** YOUR GOAL **
Everything from the line containing "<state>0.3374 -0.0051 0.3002" to the last line of the data below should be copied word for word, and nothing else.
[[ INFORMATION PROVIDED, beginning ]]
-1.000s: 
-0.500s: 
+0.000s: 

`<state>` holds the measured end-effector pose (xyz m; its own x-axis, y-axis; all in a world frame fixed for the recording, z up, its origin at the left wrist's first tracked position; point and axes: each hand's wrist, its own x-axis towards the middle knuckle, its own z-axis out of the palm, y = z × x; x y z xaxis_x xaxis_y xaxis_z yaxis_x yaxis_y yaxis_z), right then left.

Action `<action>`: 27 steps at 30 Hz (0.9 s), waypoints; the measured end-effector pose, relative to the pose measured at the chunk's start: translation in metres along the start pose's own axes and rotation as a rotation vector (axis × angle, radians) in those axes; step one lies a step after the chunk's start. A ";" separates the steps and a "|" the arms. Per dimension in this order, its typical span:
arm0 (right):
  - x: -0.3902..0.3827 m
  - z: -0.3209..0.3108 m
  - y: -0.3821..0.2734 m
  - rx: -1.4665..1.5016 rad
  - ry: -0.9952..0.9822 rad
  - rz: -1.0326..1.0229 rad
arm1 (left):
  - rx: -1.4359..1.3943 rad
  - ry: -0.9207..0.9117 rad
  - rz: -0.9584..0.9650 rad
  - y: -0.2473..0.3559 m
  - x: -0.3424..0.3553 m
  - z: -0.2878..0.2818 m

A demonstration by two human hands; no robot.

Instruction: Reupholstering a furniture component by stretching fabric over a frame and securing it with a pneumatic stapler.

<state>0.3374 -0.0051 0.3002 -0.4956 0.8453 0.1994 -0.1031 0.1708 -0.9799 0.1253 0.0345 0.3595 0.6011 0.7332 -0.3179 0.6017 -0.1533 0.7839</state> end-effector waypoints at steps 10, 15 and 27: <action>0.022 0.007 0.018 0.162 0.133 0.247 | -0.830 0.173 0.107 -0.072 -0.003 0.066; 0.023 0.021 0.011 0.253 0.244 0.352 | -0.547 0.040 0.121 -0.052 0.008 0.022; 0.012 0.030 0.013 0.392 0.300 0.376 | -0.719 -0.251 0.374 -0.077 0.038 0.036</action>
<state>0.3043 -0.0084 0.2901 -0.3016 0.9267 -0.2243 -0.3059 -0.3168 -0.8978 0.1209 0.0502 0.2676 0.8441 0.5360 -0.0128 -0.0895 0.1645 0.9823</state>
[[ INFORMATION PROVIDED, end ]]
** EXERCISE RESULT **
<state>0.3374 -0.0051 0.3002 -0.4956 0.8453 0.1994 -0.1031 0.1708 -0.9799 0.1253 0.0345 0.3595 0.6011 0.7332 -0.3179 0.6017 -0.1533 0.7839</state> end-effector waypoints at steps 10, 15 and 27: <action>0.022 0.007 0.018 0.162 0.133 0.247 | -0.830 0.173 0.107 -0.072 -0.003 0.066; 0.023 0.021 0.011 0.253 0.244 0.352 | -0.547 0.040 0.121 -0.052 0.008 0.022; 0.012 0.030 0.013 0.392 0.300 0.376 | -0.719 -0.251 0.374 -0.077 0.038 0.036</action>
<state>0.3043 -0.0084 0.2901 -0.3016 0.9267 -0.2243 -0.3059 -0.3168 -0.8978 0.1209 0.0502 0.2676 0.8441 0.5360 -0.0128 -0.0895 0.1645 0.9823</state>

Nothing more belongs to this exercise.